The starter, 6-foot-8 senior Charles Thomas, has lost about 25 pounds since Pelphrey's arrival. The backup, 6-10 sophomore Michael Washington, possess above-average speed for his size and can knock down 3-pointers with ease. Even the No. 3 player at the position, 6-8 freshman Michael Sanchez, "has a bright future" at the position, Pelphrey said.

Thomas said the transformation to Pelphrey's kind of power forward hasn't been easy and hasn't ended.

"It's a tough spot to play for this team," Thomas said. "You have to be able to make plays. I mean, I never thought I'd be chasing down guards after every time we scored. But that's what it's like now. It's all about high intensity and a lot of pressure."

Their job requirements are plentiful.

Defensively, they must guard the inbounds pass after every score. They must trap often in the backcourt. And they must recover quickly to get back into Arkansas' half-court defense.

"We try to get our hands on any ball we can," Thomas said.

Offensively, they must snag the ball out of the basket after an opposing score as quickly as possible and fire a pass to the Razorbacks' point guard.
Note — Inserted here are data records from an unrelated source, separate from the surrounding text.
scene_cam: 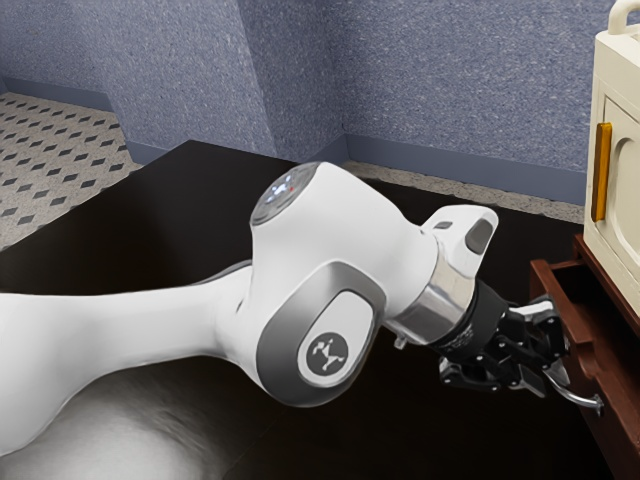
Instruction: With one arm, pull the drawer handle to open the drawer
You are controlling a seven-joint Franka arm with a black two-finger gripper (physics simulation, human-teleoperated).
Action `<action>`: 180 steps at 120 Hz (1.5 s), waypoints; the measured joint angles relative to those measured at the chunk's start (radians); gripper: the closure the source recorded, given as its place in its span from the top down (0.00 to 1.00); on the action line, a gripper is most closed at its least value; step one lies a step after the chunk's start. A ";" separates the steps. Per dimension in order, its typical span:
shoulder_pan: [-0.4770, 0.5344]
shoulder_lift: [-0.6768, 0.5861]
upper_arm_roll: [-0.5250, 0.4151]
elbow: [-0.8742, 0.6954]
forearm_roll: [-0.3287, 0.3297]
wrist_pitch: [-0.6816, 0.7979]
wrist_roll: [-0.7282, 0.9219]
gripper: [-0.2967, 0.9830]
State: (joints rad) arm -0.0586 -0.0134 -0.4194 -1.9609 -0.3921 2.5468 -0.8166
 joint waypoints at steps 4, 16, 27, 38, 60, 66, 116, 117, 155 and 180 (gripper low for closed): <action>0.001 -0.006 0.000 -0.006 -0.002 0.000 0.000 0.28; 0.002 -0.017 0.002 -0.018 -0.008 0.000 0.000 0.28; 0.004 -0.030 0.002 -0.031 -0.011 0.001 0.001 0.28; 0.006 -0.044 0.003 -0.046 -0.018 0.001 0.000 0.28; 0.011 -0.064 0.004 -0.067 -0.024 0.001 0.001 0.28; 0.012 -0.072 0.003 -0.074 -0.026 0.001 0.001 0.28; 0.006 -0.127 0.023 -0.137 -0.037 0.001 0.000 0.28; 0.006 -0.128 0.023 -0.139 -0.038 0.001 0.000 0.28; 0.014 -0.175 0.026 -0.186 -0.044 -0.001 -0.006 0.28; 0.020 -0.205 0.026 -0.215 -0.046 -0.003 -0.012 0.28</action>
State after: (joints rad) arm -0.0388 -0.2181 -0.3936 -2.1756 -0.4382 2.5441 -0.8290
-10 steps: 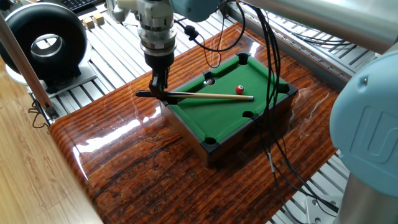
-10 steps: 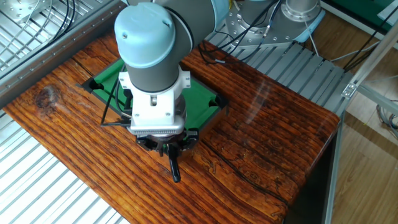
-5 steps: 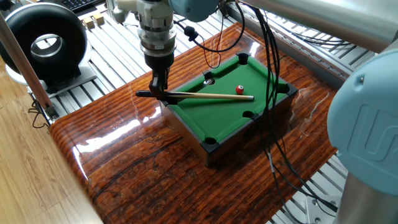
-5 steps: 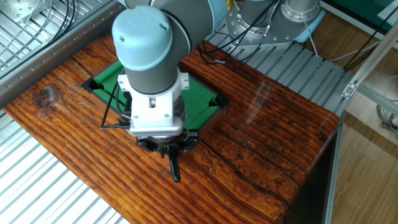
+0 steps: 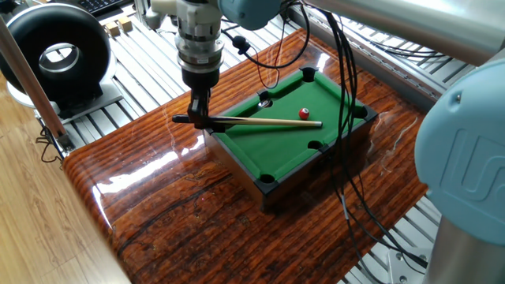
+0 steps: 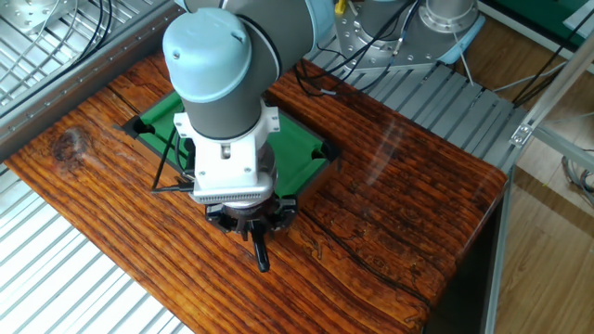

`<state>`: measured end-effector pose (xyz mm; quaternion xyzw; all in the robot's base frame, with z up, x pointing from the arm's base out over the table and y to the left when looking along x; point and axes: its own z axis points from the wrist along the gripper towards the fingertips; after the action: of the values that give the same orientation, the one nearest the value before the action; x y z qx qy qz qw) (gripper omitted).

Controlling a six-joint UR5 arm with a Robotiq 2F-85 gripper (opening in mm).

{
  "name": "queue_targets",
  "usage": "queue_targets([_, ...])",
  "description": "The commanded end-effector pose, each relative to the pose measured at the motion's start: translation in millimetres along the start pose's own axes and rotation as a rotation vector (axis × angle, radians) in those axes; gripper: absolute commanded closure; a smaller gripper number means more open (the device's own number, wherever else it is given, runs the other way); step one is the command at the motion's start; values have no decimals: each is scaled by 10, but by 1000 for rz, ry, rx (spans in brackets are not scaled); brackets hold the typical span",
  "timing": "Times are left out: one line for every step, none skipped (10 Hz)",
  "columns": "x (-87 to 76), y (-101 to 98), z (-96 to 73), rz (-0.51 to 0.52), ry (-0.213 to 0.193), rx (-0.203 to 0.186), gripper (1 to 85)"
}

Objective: Hit the pool ball

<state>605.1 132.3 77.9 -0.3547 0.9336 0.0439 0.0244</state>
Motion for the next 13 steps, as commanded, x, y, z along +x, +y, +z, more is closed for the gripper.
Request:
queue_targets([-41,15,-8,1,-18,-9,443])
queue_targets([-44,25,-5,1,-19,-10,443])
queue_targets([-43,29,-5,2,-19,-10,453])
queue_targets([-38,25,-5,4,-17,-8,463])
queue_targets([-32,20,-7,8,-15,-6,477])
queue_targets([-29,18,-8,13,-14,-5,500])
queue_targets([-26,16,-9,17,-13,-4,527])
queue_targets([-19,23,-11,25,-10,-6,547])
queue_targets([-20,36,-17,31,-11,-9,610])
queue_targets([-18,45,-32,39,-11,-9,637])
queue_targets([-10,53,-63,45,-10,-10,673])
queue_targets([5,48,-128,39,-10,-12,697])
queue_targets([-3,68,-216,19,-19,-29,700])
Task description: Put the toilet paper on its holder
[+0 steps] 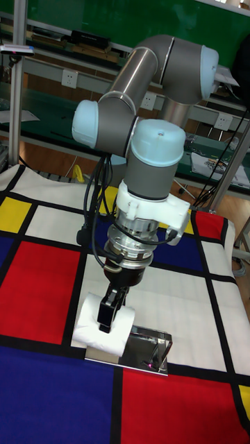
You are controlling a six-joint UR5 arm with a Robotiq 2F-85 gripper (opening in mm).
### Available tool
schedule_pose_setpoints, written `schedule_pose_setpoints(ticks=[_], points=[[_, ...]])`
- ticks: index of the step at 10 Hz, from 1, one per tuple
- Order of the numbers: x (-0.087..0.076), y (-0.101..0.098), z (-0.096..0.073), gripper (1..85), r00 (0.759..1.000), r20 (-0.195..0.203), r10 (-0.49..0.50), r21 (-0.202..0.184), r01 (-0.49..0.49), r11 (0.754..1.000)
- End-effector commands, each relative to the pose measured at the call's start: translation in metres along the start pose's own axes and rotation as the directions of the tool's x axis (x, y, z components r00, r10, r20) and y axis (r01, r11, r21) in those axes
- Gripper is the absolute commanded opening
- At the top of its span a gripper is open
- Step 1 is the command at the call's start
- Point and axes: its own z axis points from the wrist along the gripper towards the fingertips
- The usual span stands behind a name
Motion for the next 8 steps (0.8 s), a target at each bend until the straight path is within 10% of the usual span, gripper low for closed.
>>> schedule_pose_setpoints(ticks=[1, 8], points=[[-0.002, -0.006, -0.002, 1.0, 1.000, -0.014, -0.013, 0.031, 0.014, 0.999], [-0.012, 0.003, 0.001, 1.0, 0.996, -0.001, -0.089, 0.008, 0.089, 0.996]])
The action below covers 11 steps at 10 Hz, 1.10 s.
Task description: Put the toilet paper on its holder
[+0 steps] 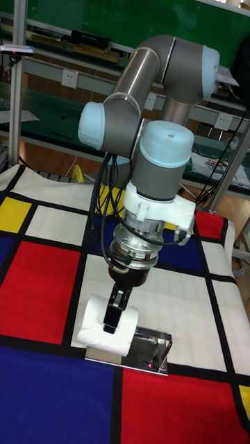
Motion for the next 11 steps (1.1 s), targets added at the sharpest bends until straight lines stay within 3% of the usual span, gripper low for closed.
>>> schedule_pose_setpoints(ticks=[1, 8, 11], points=[[-0.011, 0.001, 0.000, 1.0, 1.000, 0.013, -0.008, 0.000, 0.008, 1.000], [-0.056, 0.014, 0.000, 1.0, 0.999, 0.039, 0.007, -0.006, -0.007, 1.000], [-0.071, 0.021, 0.000, 1.0, 0.999, 0.032, 0.006, -0.001, -0.006, 1.000]])
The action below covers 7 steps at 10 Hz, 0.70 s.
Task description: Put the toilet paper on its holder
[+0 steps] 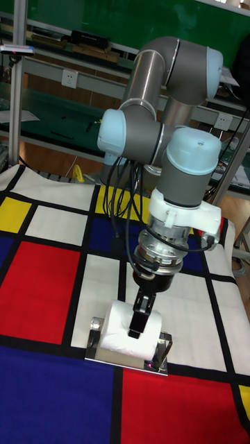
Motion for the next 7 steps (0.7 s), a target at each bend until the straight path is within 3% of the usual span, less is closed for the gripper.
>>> schedule_pose_setpoints(ticks=[1, 7], points=[[-0.019, 0.006, -0.002, 1.0, 1.000, 0.001, 0.006, 0.005, -0.006, 1.000], [-0.031, 0.003, -0.006, 1.0, 1.000, 0.003, 0.011, 0.014, -0.011, 1.000]])
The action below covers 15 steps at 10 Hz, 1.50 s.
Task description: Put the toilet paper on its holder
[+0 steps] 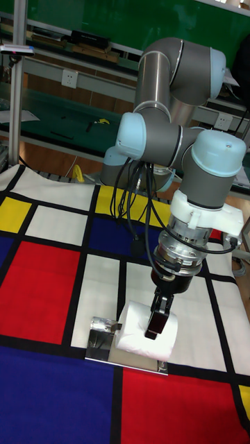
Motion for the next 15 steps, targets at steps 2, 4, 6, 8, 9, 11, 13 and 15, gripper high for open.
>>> schedule_pose_setpoints(ticks=[2, 4, 6, 8, 9, 11, 13, 15], points=[[-0.0048, -0.0025, -0.0005, 3.3, 1.000, 0.027, 0.012, -0.005, -0.012, 1.000], [-0.0038, -0.0018, 0.0000, 11.0, 1.000, 0.029, 0.011, -0.010, -0.011, 1.000], [-0.0034, -0.0010, -0.0003, 11.0, 0.999, 0.029, 0.017, -0.015, -0.017, 1.000], [-0.0012, -0.0005, -0.0011, 11.0, 0.999, 0.024, 0.023, -0.022, -0.023, 1.000], [0.0002, 0.0010, -0.0017, 12.3, 0.999, 0.021, 0.028, -0.030, -0.027, 0.999], [0.0007, 0.0011, -0.0019, 14.0, 0.999, 0.019, 0.029, -0.031, -0.028, 0.999], [0.0001, -0.0001, -0.0002, 14.0, 0.999, 0.020, 0.029, -0.030, -0.028, 0.999], [-0.0010, -0.0009, 0.0005, 14.7, 0.999, 0.020, 0.029, -0.029, -0.028, 0.999]])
These Hogs won't just run after missed shots. They hope to score quickly off makes, as well. As the trailing player in Arkansas' secondary break, they might receive the ball back as they arrive around the top of the key.

And Pelphrey wants his power forwards to have the ability to do numerous things with the ball. He wants them to be efficient passers, confident shooters and aggressive drivers. He sees those characteristics, or at least potential of them, in all three of his power forwards.

Arkansas' first-year coach uses Jamal Mashburn, his teammate at Kentucky, as an example.

"Jamal didn't have a position in college," Pelphrey said. "He played whichever one he wanted to play. If he wanted to bring the ball up the floor, he'd bring the ball up the floor. If he wanted to post up, we put him in the post."

Pelphrey doesn't expect Thomas, Washington or Sanchez to turn into Mashburn overnight. But he has been impressed in Arkansas' practices and two exhibition games.

Washington offered up a five-minute glimpse Tuesday night of how an athletic power forward can disrupt an opponent.

In just five first-half minutes, Washington recorded four steals, all as the point man on Arkansas' full-court press. Twice, he simply took the ball from a Campbellsville (Ky.) guard and dunked it.

"It's a lot of small things," Pelphrey said, "but they're all important."